LECTURE 4: The Terror of Thought: The Thought from Outside
Having discussed the capacities and limits of horror as a model for philosophical thought, we turn toward the other major subdivision of Gothic writing: the tale of terror. With reference to the defining works of Ann Radcliffe, this lecture will examine the philosophical content of terror, which differs from horror in its focus upon the rational re-ordering of thought following an encounter with the unknown. Far from being merely the rational conquest of ignorance, we will see that terror is also a form of thought driven by and preoccupied with what lies outside its scope. The Gothic heroine who undergoes the trials of terror is thrust into an encounter which she cannot understand, which forces her to rethink herself and her place in the world to finally unlock its secrets. With reference to the works of Gilles Deleuze, terror may be seen as a “thought from outside,” or an involuntary moment of discovery in which exterior conditions make thought both possible and necessary.
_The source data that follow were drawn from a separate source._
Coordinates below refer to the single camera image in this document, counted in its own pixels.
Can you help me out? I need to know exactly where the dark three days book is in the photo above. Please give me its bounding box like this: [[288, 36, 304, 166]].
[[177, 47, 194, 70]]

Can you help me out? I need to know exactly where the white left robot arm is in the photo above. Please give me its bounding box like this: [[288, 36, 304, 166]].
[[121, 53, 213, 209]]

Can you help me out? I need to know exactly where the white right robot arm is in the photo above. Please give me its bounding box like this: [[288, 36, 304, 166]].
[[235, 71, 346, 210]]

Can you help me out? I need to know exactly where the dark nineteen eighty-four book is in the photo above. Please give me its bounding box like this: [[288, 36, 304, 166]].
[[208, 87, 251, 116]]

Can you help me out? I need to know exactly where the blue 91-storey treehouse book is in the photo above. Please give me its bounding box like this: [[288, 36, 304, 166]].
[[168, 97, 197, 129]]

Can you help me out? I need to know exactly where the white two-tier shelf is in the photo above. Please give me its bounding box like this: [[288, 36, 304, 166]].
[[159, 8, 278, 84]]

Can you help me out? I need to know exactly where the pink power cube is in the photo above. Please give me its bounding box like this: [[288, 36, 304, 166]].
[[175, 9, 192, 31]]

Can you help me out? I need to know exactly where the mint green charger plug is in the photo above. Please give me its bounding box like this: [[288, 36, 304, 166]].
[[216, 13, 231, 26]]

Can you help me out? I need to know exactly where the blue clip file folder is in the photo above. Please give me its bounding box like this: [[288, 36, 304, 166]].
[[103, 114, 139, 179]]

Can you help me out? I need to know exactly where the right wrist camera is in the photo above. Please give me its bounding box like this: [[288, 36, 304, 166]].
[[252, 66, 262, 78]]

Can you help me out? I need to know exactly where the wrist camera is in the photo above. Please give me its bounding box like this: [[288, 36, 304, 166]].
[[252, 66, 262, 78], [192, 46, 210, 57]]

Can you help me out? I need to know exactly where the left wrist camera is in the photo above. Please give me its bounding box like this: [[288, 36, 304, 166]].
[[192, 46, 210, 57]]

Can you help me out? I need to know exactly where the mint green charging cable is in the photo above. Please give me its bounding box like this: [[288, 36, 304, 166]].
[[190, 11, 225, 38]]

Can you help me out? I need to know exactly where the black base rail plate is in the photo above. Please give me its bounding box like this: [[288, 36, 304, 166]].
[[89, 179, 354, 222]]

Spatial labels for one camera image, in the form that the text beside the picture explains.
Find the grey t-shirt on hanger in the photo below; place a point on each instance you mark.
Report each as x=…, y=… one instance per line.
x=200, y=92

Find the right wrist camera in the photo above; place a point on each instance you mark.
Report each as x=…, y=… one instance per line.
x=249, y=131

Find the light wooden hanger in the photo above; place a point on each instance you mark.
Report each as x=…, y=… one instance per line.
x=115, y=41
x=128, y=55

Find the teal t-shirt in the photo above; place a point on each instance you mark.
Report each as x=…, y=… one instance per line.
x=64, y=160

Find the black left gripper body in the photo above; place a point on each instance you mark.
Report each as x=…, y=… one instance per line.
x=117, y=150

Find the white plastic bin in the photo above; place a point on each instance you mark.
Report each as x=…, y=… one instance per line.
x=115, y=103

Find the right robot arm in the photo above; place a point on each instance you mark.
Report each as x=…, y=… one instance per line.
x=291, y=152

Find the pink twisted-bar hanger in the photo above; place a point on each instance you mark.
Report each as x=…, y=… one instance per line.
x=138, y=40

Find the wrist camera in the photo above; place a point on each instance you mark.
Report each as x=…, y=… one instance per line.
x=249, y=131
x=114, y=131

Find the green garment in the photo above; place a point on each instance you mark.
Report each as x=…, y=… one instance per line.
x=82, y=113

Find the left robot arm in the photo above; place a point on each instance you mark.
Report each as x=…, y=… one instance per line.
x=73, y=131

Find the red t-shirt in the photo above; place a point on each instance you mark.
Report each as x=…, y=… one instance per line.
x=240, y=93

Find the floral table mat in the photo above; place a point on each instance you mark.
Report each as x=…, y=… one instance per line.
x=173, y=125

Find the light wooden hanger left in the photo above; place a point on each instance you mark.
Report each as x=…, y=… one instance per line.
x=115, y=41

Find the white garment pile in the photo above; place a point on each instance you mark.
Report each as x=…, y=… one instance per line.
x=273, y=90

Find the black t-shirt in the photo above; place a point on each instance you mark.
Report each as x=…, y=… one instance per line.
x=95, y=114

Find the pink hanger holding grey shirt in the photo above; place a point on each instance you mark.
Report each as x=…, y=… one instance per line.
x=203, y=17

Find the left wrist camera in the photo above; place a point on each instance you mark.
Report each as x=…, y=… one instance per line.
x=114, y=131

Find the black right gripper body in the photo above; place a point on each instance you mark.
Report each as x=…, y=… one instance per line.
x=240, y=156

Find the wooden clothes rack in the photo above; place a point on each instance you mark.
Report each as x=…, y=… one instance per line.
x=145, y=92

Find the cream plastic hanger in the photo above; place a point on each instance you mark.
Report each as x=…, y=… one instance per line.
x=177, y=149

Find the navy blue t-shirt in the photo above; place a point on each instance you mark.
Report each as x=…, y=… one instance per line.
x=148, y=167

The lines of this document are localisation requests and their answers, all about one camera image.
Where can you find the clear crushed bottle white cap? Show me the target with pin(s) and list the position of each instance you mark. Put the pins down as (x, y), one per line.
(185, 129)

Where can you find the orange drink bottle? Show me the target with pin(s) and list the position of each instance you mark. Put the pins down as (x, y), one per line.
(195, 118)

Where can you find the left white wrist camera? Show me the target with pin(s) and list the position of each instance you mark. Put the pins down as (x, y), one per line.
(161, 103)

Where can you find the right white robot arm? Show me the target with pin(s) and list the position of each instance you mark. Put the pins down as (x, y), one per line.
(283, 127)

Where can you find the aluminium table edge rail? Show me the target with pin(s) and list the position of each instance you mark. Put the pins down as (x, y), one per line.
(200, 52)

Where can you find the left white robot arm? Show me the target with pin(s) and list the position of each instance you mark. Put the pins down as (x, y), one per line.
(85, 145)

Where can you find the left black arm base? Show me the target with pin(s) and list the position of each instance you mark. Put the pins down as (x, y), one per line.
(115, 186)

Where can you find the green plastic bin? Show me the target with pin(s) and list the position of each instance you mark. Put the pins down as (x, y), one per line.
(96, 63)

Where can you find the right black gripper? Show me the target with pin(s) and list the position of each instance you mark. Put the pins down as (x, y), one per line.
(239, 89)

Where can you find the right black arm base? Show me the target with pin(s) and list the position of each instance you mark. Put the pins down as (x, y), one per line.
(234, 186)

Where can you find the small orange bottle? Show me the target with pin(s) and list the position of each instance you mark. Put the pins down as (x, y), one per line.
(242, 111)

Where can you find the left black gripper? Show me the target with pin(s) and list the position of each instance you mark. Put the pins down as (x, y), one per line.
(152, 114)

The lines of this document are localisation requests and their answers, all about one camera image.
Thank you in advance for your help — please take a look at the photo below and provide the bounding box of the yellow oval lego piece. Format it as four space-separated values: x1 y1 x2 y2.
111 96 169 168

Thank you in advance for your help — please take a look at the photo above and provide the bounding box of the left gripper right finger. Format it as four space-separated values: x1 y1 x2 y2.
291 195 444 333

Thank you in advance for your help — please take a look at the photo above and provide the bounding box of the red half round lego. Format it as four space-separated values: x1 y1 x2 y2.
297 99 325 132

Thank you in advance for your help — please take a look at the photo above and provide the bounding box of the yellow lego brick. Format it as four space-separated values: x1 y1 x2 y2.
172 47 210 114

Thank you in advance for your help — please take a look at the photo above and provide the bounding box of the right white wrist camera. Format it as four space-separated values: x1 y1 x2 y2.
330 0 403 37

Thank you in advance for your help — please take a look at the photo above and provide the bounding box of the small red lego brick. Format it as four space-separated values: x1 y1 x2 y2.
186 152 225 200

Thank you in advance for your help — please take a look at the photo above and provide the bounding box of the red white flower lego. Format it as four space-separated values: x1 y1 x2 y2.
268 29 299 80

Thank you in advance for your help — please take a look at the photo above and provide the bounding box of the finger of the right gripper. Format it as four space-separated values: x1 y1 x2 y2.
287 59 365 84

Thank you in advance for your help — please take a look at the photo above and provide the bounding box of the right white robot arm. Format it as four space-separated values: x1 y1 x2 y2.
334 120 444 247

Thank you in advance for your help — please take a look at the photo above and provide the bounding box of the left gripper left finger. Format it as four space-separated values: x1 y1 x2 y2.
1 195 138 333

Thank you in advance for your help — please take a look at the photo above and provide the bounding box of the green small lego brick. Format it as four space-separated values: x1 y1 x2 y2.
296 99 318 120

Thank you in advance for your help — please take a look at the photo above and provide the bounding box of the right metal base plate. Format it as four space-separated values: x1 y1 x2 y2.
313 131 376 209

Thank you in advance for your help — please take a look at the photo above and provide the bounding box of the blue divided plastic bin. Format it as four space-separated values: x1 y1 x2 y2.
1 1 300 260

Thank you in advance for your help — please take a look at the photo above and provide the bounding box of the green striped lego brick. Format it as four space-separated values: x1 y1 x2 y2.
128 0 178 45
For all Radcliffe’s stated rationalism, her terror-fictions reveal the irrationality which lies at the heart of reason.
- Ann Radcliffe, “On the Supernatural in Poetry,” New Monthly Magazine 16, no. 1 (1826): 145-52.
- Anne Williams, “Nightmere’s Milk,” in Art of Darkness: A Poetics of Gothic (Chicago: University of Chicago Press, 1995): 99-107.
- Anne Williams, “The Fiction of Feminine Desires” and “The Eighteenth-Century Psyche” in Art of Darkness: A Poetics of Gothic (Chicago: University of Chicago Press, 1995): 149-172.
- François Zourabichvili, “Encounter, Sign, Affect,” in Deleuze: A Philosophy of the Event (Edinburgh: Edinburgh University Press, 2012): 56-75.
LECTURE 5: Unspeakable, Inhuman: Beyond the Bounds of Perception
The final lecture turns to the aesthetic categories of the Gothic and their place within a philosophical view of the Gothic. The Gothic predilection for impenetrable forests and precipitous mountain ranges has long made it a natural home for the aesthetics of the sublime, which chart the imposition of nature’s enormity upon the limited minds of its human observers. While the sublime has been theorised primarily in respect to its Romantic practitioners, the Gothic holds the key to an alternative, darker form of the sublime—what Vijay Mishra has characterised as a sublime without transcendence. Less celebrated than the sublime, but no less productive for a theorisation of Gothic thought, are the aesthetic categories of the weird and the eerie, which describe the irruptions and absences of the Gothic style.
- Mark Fisher, The Weird and the Eerie (London: Repeater, 2016).
- Vijay Mishra, “Theorizing the (Gothic) Sublime,” in The Gothic Sublime (Albany: State University of New York Press, 1994): 19-44.